かつて、地上には栄えた文明があった。魔力を動力に動く機械が、人間の代わりに農業を営み、食と住を満たしていた。
その世界で、人間が自らの手で生産する必要があったのは、娯楽だ。服を着飾る娯楽、遊戯、そして賭博。
しかし、人間とはどこまで行っても、搾取する術を考える生き物だ。世界は必然、搾取される側と、搾取する側に分かれた。
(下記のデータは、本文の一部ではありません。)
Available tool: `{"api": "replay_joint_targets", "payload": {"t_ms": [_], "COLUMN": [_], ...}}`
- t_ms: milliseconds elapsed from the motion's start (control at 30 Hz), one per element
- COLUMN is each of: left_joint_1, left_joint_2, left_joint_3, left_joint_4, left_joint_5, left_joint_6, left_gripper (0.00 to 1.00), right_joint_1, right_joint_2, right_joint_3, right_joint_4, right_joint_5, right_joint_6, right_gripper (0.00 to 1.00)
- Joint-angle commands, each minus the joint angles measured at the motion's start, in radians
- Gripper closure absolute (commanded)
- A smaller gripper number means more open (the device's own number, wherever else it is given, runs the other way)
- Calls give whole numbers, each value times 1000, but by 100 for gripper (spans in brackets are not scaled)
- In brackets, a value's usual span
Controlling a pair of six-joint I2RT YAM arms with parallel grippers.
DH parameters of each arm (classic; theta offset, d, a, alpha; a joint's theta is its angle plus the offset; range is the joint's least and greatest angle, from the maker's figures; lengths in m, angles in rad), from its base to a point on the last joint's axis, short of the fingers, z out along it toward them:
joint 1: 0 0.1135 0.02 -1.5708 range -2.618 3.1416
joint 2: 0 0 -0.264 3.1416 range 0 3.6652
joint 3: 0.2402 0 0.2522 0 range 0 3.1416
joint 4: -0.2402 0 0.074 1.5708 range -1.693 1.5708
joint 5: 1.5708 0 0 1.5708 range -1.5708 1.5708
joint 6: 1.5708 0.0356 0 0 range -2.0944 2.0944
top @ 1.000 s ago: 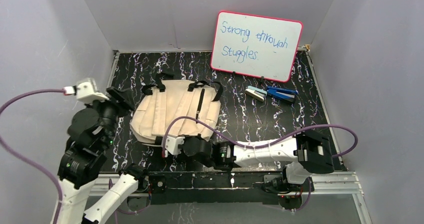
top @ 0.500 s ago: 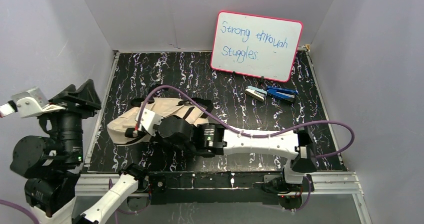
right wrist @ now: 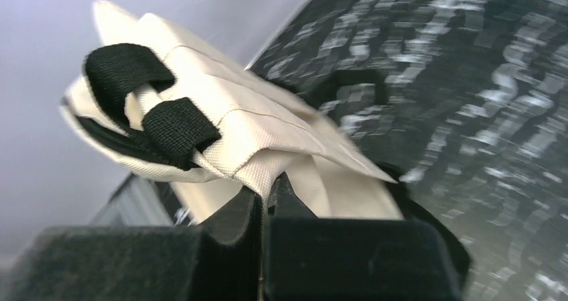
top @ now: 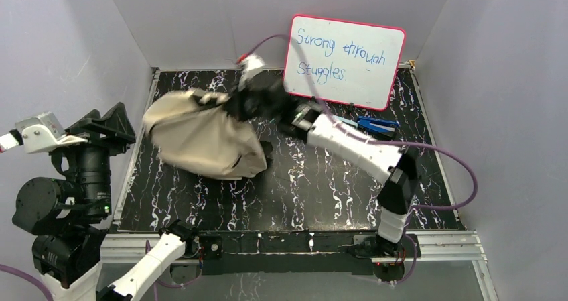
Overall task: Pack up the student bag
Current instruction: Adjust the student bag at the center of the board.
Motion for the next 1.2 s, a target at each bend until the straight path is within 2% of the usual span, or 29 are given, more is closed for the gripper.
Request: {"api": "replay_joint_targets", "payload": {"t_ms": [0, 133, 233, 300, 367, 500, 633, 700, 733, 800, 867, 933, 1067, 1167], "left_joint_1": [4, 3, 4, 4, 4, 4, 4, 4, 4, 4, 4, 4, 4, 4], "left_joint_2": [58, 83, 94, 96, 96, 90, 91, 88, 85, 84, 90, 92, 110, 136], "left_joint_3": [-14, -32, -51, -61, -71, -94, -114, -126, -136, -155, -175, -211, -304, -356], "left_joint_4": [8, 1, 1, -4, -8, -10, -16, -17, -17, -18, -32, -36, -35, -33], "left_joint_5": [41, 69, 89, 95, 89, 77, 84, 91, 93, 99, 122, 177, 266, 278], "left_joint_6": [-36, -72, -92, -98, -98, -99, -115, -126, -133, -146, -182, -231, -314, -340], "left_gripper": [47, 47, 47, 47, 47, 47, 46, 46, 47, 46, 47, 47, 47, 46], "right_joint_1": [-380, -587, -652, -652, -615, -467, -365, -312, -294, -285, -284, -285, -285, -285], "right_joint_2": [-183, -226, -235, -257, -278, -318, -333, -357, -367, -404, -461, -538, -705, -824], "right_joint_3": [-229, -423, -494, -542, -578, -617, -682, -725, -748, -805, -873, -932, -1023, -1042], "right_joint_4": [280, 348, 341, 344, 337, 284, 276, 271, 267, 205, 165, 113, -5, -103], "right_joint_5": [-124, -226, -278, -325, -377, -340, -345, -294, -257, -156, -42, 70, 322, 470], "right_joint_6": [338, 419, 414, 393, 365, 278, 306, 306, 302, 311, 318, 322, 296, 275], "right_gripper": [100, 100, 100, 100, 100, 100, 100, 100, 96, 66, 49, 42, 36, 33]}}
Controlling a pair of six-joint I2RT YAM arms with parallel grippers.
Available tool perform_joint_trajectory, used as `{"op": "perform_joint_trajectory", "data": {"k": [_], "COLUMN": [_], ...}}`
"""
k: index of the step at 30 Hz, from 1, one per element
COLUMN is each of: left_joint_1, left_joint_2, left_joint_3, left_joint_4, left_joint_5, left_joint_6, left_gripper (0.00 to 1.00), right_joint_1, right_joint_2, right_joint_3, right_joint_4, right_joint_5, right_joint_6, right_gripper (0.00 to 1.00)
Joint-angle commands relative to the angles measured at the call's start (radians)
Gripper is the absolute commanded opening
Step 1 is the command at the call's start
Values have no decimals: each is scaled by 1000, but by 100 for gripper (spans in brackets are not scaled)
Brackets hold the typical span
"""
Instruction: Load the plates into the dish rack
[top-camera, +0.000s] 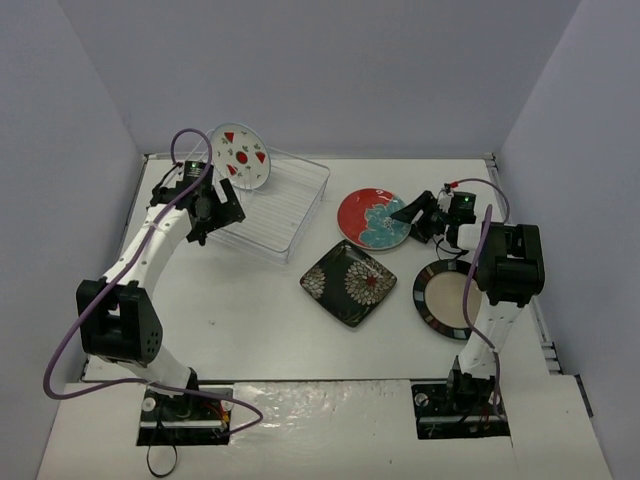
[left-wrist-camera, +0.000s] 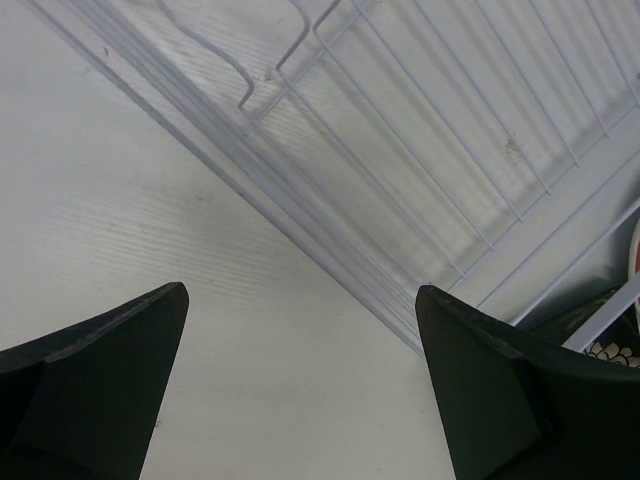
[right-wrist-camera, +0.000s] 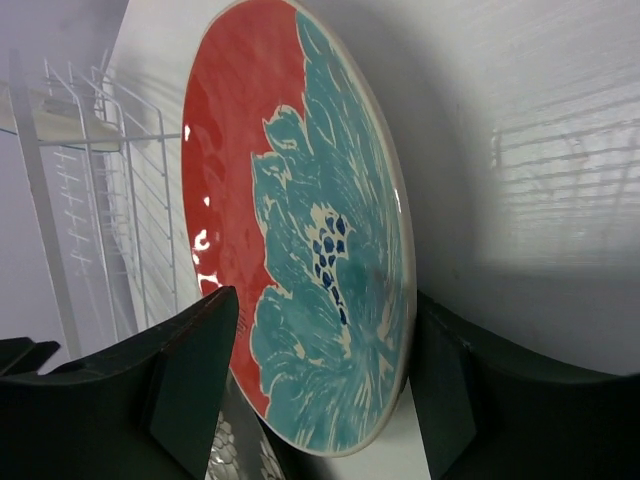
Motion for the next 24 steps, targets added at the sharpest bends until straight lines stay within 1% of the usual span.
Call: {"op": "perform_joint_trajectory", "data": {"k": [1,2,3,5,6,7,8,10,11,15,18,20,22,24], "left_joint_1": [19,19,21,23,24,25,25,25,25,25,24,25,24,25], "left_joint_2": [-42,-42,-42,-43,-42,-41,-39,-44,-47,-65,-70,-71,-76,-78], "left_joint_3": [6,6,6,7,9,10,13,16,17,10,9,4,-4,-13], "left_joint_4": [18,17,20,22,23,22,21,22,25,66,81,81,87,93], "left_joint_5": [1,1,1,1,1,1,3,25,30,66,86,85,83,78], "left_joint_6": [-34,-33,-32,-28,-25,-24,-21,-14,-10,20,21,17,11,6], "left_gripper": [97,97,97,97,97,97,97,97,97,97,97,97,97,97], "right_joint_1": [21,21,20,17,15,12,6,-7,-12,-25,-25,-25,-25,-22], "right_joint_2": [41,42,46,52,54,53,51,41,34,-25,-106,-195,-262,-338], "right_joint_3": [8,7,-1,-13,-21,-26,-42,-72,-83,-98,-109,-107,-106,-115], "right_joint_4": [0,9,18,34,44,61,86,111,117,147,210,224,232,275], "right_joint_5": [29,31,45,71,79,84,88,92,95,92,101,129,180,242], "right_joint_6": [40,42,52,64,73,83,99,112,114,50,-5,-48,-109,-136], "right_gripper": [56,55,49,35,30,23,14,3,0,0,0,0,0,0]}}
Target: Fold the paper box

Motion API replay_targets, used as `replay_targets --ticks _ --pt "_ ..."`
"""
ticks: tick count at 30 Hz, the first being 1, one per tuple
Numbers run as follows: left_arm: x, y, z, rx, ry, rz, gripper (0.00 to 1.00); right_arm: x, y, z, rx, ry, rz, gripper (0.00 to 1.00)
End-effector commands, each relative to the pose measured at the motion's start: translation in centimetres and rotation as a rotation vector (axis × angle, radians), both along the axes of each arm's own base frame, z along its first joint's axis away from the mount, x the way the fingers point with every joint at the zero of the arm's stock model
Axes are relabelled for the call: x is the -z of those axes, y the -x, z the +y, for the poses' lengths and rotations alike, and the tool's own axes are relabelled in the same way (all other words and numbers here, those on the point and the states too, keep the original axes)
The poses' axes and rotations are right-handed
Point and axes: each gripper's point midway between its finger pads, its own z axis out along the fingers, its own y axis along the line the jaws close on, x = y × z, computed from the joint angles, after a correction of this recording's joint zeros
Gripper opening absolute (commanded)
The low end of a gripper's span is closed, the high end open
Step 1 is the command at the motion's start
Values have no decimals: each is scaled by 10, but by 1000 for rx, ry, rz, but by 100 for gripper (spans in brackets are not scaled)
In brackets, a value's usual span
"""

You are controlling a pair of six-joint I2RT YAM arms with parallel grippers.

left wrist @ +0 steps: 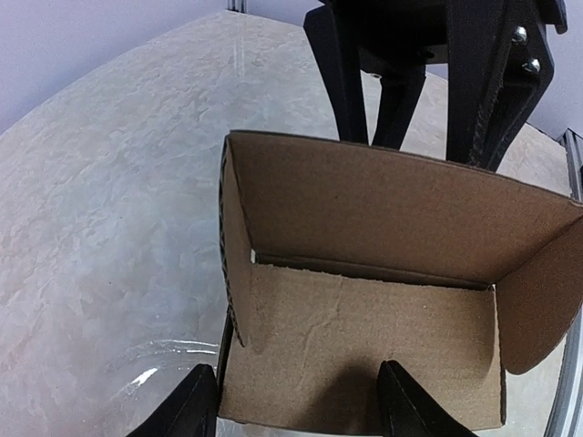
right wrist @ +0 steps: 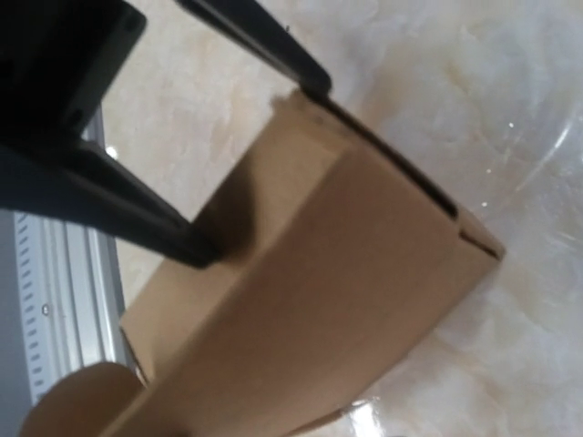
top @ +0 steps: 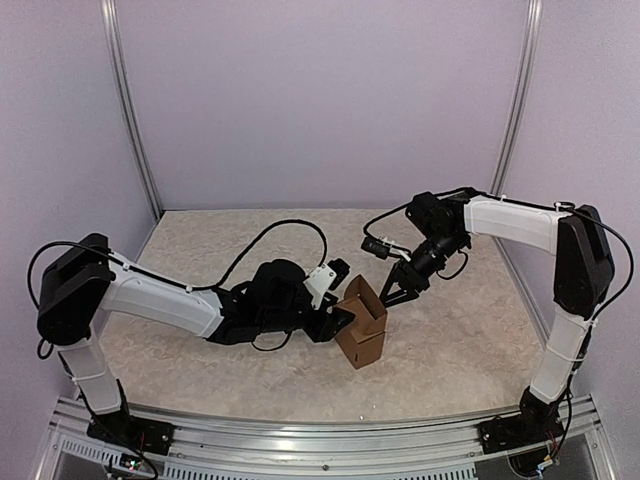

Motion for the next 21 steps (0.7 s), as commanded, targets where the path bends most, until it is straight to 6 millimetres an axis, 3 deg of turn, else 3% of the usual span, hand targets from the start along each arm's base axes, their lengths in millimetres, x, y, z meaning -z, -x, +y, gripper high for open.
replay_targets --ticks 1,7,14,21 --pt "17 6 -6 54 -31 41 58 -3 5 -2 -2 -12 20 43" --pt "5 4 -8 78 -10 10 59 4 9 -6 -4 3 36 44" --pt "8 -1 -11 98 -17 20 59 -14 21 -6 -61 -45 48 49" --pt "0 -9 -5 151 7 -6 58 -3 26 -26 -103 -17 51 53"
そして起こったのが、戦争だ。搾取される側の人間が、搾取する側の人間に宣戦布告をしたのだ。
その戦争の中、ファフニールが選定者と呼ぶ種の人間が搾取される側に生まれた。
その選定者が起こしたのが、世界を焼き尽くす業火。
そのあとには、人間が生きた痕跡は消えた。それどころか、ほとんどすべての地上生物が消え去った。
それから、人間が再び現れるまで五千年の時を要したという。
「それだけの力を持つ選定者が現れるのは、神の悪戯か、あるいは悪魔の仕業か。この世界に生きる以上、それはあずかり知らぬことだ」
とファフニールは永い話を締めくくった。
「話してくれて、ありがとうございます」
これで、知るべきことは一つに絞ることができた。神の子だ。僕らが本当に神の子ならば、世界を存続させるか否かの選定のために生まれた。だが、そうでないのであれば、それは悪魔のいたずらだろう。
ともあれ、いつか必ず僕を神の子と呼んだあの人物に勝たなくてはいけない。そのために、僕は力を渇望する。
「良き旅を」
「はい、ファフニール様も」
そう言って、僕はレオさんたちと合流すべくファフニール邸を後にするのだった。